EXERCISE DESCRIPTION
Using the entries below, show all lines with the string "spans".

MATERIAL FOR THIS EXERCISE
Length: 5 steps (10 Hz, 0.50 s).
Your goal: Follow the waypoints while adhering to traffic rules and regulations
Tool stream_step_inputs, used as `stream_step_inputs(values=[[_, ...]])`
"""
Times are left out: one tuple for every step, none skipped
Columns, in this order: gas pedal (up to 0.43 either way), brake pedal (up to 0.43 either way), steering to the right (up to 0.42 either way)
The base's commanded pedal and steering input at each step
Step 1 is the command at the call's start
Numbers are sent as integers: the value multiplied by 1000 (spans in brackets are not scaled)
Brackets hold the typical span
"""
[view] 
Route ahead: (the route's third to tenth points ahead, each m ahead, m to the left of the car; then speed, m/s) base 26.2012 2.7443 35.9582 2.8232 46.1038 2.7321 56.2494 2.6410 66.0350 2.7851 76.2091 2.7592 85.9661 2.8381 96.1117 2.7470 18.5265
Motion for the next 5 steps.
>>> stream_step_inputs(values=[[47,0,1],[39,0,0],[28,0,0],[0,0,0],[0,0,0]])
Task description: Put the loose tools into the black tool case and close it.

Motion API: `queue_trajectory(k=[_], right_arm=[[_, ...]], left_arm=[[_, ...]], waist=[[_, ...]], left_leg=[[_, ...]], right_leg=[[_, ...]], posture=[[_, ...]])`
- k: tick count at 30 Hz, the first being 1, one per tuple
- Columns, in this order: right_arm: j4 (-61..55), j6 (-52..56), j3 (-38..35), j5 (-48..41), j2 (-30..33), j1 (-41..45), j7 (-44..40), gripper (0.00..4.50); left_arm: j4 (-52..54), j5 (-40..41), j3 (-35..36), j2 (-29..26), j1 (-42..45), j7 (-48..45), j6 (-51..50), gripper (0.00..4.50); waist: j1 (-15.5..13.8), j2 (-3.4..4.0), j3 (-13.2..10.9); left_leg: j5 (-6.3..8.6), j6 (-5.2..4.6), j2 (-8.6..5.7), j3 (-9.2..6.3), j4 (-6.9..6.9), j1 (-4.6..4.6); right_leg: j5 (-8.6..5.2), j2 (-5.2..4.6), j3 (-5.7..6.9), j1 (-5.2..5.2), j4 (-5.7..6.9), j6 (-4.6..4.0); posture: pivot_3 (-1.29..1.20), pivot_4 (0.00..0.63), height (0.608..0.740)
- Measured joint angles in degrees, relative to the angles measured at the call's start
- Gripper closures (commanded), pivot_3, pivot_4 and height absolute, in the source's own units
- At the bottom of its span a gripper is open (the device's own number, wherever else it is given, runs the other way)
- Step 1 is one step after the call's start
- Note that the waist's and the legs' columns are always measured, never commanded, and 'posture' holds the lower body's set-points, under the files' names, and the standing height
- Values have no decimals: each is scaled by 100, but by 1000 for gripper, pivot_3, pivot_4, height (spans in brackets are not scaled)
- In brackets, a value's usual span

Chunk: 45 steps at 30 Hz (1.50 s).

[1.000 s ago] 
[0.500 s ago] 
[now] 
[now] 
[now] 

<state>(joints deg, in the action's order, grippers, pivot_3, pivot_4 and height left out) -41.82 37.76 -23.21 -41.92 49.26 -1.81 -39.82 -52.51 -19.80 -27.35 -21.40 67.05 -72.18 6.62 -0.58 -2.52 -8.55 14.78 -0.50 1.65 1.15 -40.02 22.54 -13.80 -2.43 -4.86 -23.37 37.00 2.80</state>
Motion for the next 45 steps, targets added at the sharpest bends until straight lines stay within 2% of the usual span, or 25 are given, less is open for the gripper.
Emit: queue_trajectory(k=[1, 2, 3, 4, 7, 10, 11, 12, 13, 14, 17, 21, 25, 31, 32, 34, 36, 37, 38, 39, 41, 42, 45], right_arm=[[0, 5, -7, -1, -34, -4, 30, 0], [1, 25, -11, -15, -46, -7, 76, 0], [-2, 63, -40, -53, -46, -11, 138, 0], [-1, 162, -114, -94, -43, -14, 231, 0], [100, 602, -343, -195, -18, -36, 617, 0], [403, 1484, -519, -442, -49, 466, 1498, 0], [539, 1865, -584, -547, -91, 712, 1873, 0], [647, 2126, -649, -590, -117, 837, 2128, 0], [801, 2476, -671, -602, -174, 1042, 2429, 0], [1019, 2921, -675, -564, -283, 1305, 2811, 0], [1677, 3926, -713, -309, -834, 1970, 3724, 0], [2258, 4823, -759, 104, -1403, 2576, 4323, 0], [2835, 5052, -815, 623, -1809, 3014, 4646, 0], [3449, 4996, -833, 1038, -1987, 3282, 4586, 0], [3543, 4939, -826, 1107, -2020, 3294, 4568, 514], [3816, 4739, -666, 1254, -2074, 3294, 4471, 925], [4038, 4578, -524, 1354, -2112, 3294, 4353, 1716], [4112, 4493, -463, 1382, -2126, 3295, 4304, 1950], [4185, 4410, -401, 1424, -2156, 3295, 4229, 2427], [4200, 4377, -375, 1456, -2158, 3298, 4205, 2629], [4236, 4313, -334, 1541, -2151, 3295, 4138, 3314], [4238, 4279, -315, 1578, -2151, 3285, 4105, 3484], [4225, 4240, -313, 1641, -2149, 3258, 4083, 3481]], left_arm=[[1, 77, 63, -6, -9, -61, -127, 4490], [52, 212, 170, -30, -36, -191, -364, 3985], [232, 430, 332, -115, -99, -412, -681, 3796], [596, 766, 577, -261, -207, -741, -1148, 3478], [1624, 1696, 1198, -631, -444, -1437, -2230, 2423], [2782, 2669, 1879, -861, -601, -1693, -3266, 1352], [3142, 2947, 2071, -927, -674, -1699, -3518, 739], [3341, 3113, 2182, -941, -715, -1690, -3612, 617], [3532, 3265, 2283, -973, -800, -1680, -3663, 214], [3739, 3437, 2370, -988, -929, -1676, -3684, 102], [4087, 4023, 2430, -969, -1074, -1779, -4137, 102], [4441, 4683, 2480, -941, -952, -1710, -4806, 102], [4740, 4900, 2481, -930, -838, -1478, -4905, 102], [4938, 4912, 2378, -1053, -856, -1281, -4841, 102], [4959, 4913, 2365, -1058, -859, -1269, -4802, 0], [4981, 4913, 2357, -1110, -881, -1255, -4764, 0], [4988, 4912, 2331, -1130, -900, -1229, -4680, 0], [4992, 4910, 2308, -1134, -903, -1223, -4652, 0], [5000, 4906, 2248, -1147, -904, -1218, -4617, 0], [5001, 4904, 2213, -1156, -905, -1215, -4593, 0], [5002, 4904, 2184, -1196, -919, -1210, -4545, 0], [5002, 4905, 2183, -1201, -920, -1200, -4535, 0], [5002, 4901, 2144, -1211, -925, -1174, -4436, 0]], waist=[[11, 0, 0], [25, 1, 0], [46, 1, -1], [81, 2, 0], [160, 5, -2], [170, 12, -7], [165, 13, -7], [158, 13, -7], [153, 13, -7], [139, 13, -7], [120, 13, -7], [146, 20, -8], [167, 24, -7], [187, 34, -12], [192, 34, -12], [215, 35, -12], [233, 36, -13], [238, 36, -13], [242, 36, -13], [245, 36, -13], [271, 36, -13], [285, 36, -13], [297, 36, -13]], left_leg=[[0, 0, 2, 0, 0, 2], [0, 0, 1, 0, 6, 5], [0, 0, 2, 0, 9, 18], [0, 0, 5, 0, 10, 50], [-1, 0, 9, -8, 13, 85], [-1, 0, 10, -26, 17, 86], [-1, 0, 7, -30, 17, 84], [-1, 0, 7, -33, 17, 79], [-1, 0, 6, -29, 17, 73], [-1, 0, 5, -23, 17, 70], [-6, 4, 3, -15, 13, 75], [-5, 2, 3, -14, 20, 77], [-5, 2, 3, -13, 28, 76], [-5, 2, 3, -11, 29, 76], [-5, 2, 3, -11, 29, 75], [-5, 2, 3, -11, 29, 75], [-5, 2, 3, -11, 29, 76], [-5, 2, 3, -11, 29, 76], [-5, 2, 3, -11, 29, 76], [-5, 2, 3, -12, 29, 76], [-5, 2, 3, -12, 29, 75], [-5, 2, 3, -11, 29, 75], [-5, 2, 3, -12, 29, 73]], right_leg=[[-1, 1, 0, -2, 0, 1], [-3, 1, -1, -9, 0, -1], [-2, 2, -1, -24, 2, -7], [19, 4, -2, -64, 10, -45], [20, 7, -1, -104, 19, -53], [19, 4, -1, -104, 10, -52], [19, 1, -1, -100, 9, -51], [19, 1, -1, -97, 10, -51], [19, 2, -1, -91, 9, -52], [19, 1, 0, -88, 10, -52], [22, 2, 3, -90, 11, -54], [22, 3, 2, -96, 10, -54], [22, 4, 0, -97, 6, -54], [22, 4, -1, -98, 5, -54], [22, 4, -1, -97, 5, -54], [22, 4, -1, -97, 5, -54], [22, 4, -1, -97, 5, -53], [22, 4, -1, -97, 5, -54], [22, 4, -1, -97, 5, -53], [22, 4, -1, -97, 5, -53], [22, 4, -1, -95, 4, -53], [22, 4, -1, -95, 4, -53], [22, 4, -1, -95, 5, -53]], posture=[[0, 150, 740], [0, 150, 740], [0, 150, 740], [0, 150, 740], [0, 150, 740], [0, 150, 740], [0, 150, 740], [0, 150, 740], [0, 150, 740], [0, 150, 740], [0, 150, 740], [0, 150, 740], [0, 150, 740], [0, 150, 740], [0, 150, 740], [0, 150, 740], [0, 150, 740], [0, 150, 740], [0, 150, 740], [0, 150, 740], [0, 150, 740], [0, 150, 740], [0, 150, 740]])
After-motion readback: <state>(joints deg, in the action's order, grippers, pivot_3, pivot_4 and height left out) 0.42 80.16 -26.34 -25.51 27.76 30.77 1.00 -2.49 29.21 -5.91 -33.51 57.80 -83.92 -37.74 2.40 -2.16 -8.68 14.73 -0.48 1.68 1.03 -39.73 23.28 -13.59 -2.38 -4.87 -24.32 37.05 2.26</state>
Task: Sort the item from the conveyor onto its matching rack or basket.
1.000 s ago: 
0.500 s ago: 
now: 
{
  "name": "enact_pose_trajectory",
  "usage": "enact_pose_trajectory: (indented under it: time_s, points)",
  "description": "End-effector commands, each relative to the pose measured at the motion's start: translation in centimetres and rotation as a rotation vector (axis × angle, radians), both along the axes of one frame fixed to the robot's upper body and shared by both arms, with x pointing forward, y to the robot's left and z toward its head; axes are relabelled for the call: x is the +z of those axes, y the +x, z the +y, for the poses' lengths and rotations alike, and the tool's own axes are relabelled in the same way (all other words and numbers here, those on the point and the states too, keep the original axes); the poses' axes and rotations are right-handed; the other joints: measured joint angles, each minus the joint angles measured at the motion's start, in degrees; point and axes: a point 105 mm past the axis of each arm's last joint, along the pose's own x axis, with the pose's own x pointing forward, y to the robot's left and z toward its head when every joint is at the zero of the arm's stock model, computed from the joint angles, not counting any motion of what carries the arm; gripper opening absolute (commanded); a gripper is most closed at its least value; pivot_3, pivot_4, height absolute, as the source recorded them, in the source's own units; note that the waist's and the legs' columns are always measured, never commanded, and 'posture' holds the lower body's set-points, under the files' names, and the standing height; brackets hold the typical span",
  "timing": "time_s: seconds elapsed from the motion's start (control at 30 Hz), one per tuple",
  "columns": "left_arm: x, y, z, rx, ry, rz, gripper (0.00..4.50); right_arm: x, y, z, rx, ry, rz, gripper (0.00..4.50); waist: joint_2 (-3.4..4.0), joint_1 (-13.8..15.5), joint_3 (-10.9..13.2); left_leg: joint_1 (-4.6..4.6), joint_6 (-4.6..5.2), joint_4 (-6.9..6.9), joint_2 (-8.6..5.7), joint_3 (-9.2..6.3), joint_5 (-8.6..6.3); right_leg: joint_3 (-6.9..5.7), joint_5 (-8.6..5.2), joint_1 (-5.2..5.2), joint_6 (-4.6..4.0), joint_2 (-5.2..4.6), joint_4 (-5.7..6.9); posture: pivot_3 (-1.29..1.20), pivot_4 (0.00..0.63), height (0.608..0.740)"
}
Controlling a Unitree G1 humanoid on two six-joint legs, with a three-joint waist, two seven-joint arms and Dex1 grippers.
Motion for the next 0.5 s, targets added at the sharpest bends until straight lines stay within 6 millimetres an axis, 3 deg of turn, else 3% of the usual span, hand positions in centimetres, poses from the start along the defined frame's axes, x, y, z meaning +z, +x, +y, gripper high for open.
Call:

TASK SOLUTION
Numbers are sent as integers: the value multiplied by 1000 (spans in brackets are not scaled)
- Values have no decimals: each is scaled by 100, but by 1000 for gripper, pivot_3, pivot_4, height (spans in brackets are not scaled)

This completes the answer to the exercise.